Credit: DisneyIn a serious breach of digital security, a Santa Clarita man has agreed to plead guilty to two felony charges after illegally accessing the internal communications of The Walt Disney Company, leading to the theft of confidential data.
Federal prosecutors announced that Ryan Mitchell Kramer, 25, admitted to hacking the personal computer of a Disney employee and using stolen login credentials to gain access to sensitive information stored in Disney’s internal Slack communications platform.
The Hack: A Fake AI Tool With a Hidden Agenda
According to court documents, Kramer developed and distributed a program online in early 2024 under the guise of an artificial intelligence art generation tool. He posted it on multiple platforms, including GitHub, enticing unsuspecting users to download it.

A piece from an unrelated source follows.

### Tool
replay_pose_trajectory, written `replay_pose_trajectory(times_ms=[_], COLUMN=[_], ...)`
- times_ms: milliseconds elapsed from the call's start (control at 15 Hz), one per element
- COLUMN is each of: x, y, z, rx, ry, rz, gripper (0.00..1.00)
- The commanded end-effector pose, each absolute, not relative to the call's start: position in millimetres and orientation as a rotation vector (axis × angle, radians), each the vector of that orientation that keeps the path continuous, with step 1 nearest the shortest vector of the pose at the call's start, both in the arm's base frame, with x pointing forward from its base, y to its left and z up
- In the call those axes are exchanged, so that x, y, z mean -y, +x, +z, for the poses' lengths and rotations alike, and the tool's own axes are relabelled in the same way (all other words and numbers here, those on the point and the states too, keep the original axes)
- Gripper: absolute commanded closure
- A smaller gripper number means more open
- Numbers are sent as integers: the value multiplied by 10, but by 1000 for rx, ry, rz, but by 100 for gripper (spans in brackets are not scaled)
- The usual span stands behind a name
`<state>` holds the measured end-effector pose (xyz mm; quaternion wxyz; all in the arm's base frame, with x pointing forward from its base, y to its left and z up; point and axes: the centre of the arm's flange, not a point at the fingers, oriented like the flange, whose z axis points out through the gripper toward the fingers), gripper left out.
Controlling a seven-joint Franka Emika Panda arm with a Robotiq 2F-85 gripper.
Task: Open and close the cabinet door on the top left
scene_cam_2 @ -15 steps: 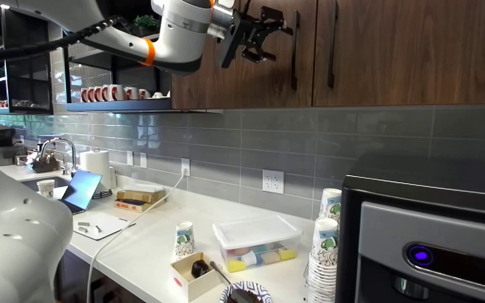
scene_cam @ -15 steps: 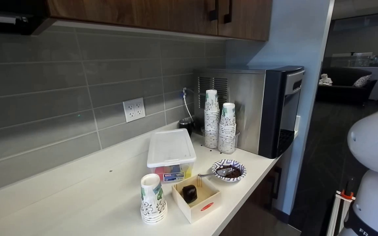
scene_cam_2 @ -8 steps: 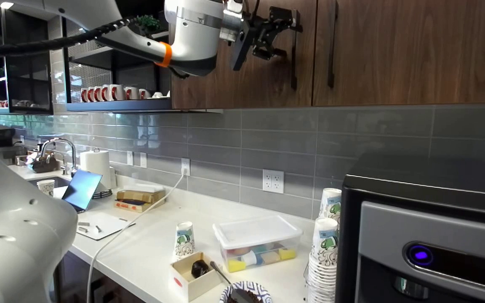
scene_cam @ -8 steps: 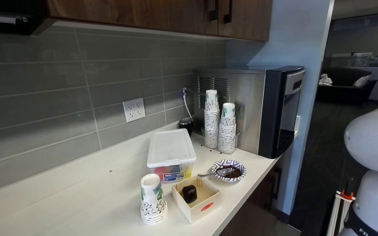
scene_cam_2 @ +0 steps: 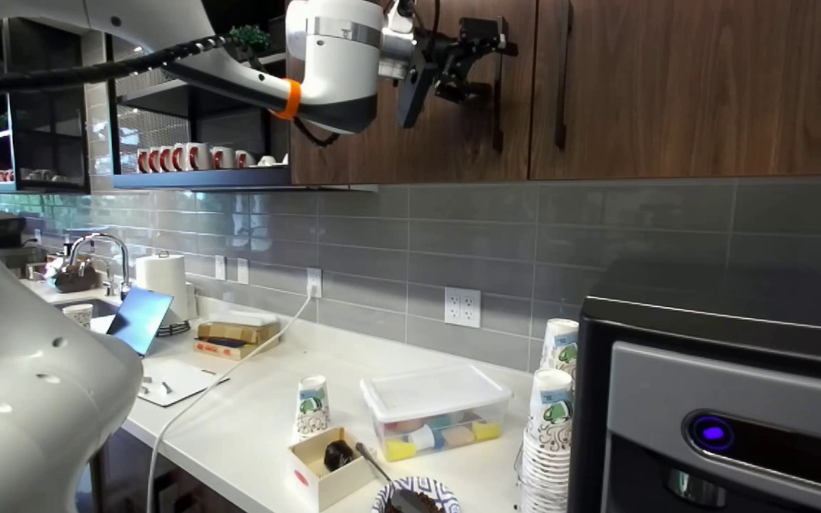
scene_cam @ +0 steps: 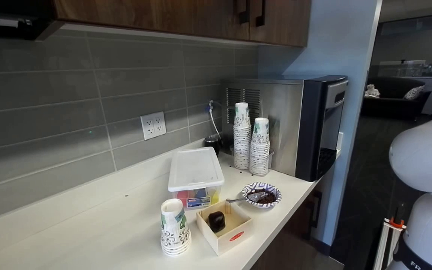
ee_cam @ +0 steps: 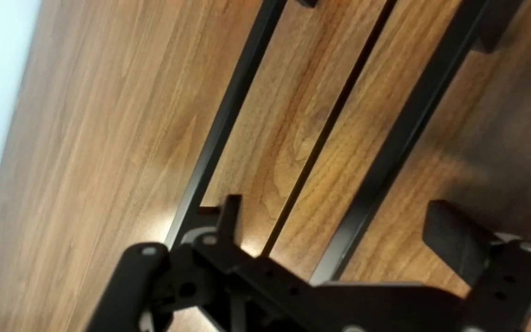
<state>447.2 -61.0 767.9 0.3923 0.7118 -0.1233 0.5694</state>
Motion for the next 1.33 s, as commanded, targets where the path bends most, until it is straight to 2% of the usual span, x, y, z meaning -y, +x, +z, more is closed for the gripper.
replay_pose_trajectory(times_ms=[0, 733, 1267], x=[758, 884, 817], y=[4405, 4165, 3607], z=[7700, 7647, 7635], rx=[386, 519, 640], ry=[1742, 1699, 1755], rz=[1502, 1538, 1537], gripper=[0, 0, 0])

Unbeknownst to them, the program contained malicious software designed to compromise personal computers.
Between April and May 2024, a Disney employee downloaded the file, granting Kramer unauthorized access to a treasure trove of sensitive data — including login credentials for both personal and work-related accounts.
Inside Access to Disney Slack
Once Kramer accessed the victim’s device, he used the stolen credentials to enter Disney’s private Slack workspace, giving him full visibility into thousands of internal communication channels. By May 2024, he had downloaded approximately 1.1 terabytes of non-public Disney information.
This type of breach is rare and concerning given Disney’s longstanding efforts to keep upcoming projects, company strategy, and internal workflows tightly under wraps.
Threats and Blackmail
Kramer didn’t stop at data theft. In July 2024, he contacted the Disney employee using email and Discord, posing as a member of a fictitious Russian hacktivist group dubbed “NullBulge.” He threatened to leak both the stolen Disney files and the employee’s personal, financial, and medical data unless his demands were met.
When the victim didn’t respond, Kramer made good on his threat on July 12, 2024, publishing the information across several online platforms.
Wider Impact and Legal Fallout
Kramer’s malware impacted at least two other victims in addition to the Disney employee. He is now facing two felony charges: one count of accessing a computer to obtain information and one count of threatening to damage a protected computer. Each charge carries a potential maximum sentence of five years in federal prison.
The FBI continues to investigate the incident. Kramer is expected to make his initial court appearance in downtown Los Angeles in the coming weeks.
What This Means for Disney Fans
While Disney has not yet commented publicly on the extent of the breach, such incidents raise growing concerns about cybersecurity in the entertainment industry. As more workflows and development pipelines move to the cloud, the importance of digital vigilance — from both employees and the company — becomes more critical than ever.
Fans may never know exactly what was compromised in the Slack leak, but with over a terabyte of internal Disney data exposed, this marks one of the most substantial digital breaches the company has faced.